Why does the Sun go to school?
Short Jokes
Why did the first boob say to the 2nd boob: "Between us, I have to take a tit."
Say "Uranus" but take out the "ur."
vgvgvgh.
Why do people consume "Laxatives"?
Answer: So that they can take a "Shit", STUPID!
What were Paul Walker's last words?
Hey, that tree's growing!
Who rates these jokes as "Newest" and "Hot"?
Answer: a S-T-O-O-G-E.
Me: Can I have your chair? 💺 You: Why? Me: For charity.
You're so skinny, death mistook you for dead.

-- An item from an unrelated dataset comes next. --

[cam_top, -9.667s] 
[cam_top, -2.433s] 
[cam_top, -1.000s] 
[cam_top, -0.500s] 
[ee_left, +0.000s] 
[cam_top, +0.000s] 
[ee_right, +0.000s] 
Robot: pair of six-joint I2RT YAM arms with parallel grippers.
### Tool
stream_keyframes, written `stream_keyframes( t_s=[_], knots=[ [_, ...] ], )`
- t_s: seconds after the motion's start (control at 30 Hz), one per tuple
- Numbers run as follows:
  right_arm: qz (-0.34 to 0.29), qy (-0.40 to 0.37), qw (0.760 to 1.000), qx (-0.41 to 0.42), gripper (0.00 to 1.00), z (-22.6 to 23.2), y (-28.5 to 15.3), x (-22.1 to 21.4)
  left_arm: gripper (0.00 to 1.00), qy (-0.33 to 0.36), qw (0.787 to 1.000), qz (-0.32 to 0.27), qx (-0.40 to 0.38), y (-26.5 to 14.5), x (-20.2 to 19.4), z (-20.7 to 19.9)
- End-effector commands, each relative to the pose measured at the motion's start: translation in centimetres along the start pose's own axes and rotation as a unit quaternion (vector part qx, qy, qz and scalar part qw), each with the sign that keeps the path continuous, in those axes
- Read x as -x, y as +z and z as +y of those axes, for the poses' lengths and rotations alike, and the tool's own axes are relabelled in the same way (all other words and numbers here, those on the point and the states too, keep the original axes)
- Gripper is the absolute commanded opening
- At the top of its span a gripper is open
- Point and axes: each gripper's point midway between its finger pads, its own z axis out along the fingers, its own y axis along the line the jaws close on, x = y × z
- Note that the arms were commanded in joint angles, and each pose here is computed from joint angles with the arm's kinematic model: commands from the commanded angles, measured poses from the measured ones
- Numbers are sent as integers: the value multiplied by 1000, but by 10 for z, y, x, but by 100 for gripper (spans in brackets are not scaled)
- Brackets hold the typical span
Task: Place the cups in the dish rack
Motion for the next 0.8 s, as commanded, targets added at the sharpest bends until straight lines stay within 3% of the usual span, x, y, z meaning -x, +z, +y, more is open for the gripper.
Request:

Why can't Asians play cricket?
Because they will eat the ball.
The power of yeet.
I can't do this - YEET!
I'm not good at this - YEET!
I'm not old enough - YEET!
Do you remember what Bruce Willis' last movies were?
Neither does he.
Your hairline is so bad even Ariana Grande stopped singing because of it.
I love Fortnite because I touched grass for the first time and also I love Chung Lei.
Your hairline receded just like your father did years ago.
You're so fat when you walk into the mall, you *are* the mall.
Peter Griffin's chin.
Should I mention how much it looks like a penis?
Apparently, rich people have the smallest penises. It makes sense why Bill Gates called it "MicroSoft."
Once I was riding my bike and saw a $5. I jumped off and died.
Osama be like: "Fuck boys, runway is full, better use this tower!"